→ Task objective
Print, word for word, the opening line of the data below and every line after it through the line that contains "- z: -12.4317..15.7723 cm", but not the pictures.

→ The data
-.-.-
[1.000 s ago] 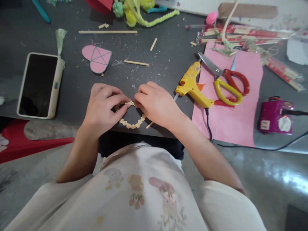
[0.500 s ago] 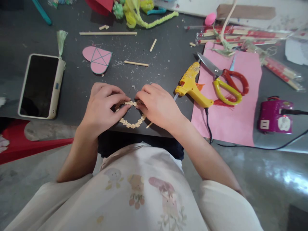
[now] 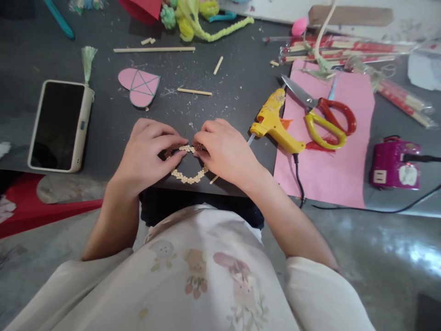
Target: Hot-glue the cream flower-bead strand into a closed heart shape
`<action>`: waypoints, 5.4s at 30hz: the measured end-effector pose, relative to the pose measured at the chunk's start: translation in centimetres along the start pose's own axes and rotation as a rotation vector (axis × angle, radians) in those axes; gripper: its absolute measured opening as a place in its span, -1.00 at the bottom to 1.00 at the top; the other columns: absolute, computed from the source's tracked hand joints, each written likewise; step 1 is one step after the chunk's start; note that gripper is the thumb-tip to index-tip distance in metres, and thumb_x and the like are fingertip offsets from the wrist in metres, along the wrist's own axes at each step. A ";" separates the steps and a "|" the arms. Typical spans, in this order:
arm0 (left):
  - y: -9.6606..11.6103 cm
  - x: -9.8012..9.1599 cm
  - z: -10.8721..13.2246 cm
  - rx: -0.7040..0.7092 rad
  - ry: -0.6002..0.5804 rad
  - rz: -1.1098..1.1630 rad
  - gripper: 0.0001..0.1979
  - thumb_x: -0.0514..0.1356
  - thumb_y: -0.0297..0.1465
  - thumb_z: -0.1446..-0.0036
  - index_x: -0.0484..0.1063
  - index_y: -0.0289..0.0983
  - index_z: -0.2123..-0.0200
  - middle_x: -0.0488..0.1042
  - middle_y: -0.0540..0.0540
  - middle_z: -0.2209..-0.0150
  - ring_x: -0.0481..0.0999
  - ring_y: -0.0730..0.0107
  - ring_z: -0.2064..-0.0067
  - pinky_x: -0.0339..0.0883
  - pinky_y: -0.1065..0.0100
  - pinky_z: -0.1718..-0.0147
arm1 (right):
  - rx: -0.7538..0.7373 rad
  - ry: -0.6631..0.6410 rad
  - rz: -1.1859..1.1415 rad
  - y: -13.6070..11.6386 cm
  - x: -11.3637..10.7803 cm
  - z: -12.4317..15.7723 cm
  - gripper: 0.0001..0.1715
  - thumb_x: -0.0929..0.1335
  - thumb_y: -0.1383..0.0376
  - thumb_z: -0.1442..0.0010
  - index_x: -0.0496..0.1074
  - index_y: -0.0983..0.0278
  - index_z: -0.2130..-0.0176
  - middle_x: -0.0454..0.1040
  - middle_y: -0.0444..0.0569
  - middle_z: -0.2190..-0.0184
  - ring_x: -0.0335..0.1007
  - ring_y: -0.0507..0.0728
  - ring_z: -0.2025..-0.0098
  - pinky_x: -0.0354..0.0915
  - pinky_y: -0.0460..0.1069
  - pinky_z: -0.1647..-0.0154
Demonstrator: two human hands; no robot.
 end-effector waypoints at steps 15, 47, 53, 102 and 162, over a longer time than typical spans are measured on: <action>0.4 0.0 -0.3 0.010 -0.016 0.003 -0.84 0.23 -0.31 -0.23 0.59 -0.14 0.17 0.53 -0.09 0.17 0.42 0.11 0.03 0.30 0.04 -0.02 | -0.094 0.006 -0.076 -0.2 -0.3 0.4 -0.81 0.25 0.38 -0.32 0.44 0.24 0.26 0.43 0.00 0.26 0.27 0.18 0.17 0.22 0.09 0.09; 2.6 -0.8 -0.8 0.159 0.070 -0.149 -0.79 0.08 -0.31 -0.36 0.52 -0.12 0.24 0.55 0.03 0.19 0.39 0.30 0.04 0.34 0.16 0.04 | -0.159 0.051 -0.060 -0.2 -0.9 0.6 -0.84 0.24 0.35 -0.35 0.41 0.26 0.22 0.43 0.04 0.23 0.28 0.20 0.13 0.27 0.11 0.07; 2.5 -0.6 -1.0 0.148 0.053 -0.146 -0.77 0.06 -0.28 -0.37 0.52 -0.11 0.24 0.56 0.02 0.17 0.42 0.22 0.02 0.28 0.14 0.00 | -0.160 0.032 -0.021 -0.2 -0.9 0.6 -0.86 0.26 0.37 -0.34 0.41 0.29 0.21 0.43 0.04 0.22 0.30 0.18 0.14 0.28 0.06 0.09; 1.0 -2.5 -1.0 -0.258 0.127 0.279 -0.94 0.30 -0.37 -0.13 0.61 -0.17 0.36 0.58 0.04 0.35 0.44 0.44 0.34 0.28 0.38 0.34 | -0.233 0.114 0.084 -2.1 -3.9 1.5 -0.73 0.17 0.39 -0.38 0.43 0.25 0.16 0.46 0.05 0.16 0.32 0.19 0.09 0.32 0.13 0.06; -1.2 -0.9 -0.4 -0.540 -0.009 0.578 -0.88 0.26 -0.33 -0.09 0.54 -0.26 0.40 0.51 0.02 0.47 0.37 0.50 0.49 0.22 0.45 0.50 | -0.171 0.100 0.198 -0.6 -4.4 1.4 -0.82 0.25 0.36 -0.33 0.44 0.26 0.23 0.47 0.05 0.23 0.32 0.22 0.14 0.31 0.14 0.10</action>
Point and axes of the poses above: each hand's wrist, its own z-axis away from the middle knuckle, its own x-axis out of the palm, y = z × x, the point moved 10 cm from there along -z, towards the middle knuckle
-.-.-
→ Exercise output
[1.000 s ago] 
[0.500 s ago] 
[now] 
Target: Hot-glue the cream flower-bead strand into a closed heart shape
`<action>`: waypoints, 5.4s at 30hz: the measured end-effector pose, relative to the pose measured at the chunk's start: translation in centimetres along the start pose's own axes and rotation as a rotation vector (axis × angle, radians) in those axes; gripper: its absolute measured opening as a place in its span, -1.00 at the bottom to 1.00 at the top; the other columns: absolute, computed from the source's tracked hand joints, each written likewise; step 1 is one step after the chunk's start; note that gripper is the thumb-tip to index-tip distance in metres, and thumb_x and the like are fingertip offsets from the wrist in metres, along the wrist's own axes at each step. A ";" separates the steps and a "|" the arms. Typical spans, in this order:
arm0 (left):
  - y: -9.6606..11.6103 cm
  - x: -9.8012..9.1599 cm
  - z: -10.8721..13.2246 cm
  - rx: -0.7040..0.7092 rad
  - ry: -0.6002..0.5804 rad
  - rz: -1.1098..1.1630 rad
  - gripper: 0.0001..0.1979
  - thumb_x: -0.0514..0.1356
  - thumb_y: -0.0297..0.1465
  - thumb_z: -0.1446..-0.0036
  - index_x: -0.0484..0.1063
  - index_y: -0.0289..0.0983
  - index_z: -0.2123..-0.0200
  - middle_x: -0.0488..0.1042
  - middle_y: -0.0540..0.0540
  - middle_z: -0.2209..-0.0150
  - ring_x: -0.0481..0.0999
  - ring_y: -0.0730..0.0107
  - ring_z: -0.2064..-0.0067
  - pinky_x: -0.0339..0.0883
  - pinky_y: -0.1065..0.0100
  - pinky_z: -0.1718..-0.0147
arm1 (right):
  - rx: -0.7538..0.7373 rad
  - ry: -0.6631..0.6410 rad
  - rz: -1.1859..1.1415 rad
  - y: -13.6070..11.6386 cm
  - x: -11.3637..10.7803 cm
  - z: -12.4317..15.7723 cm

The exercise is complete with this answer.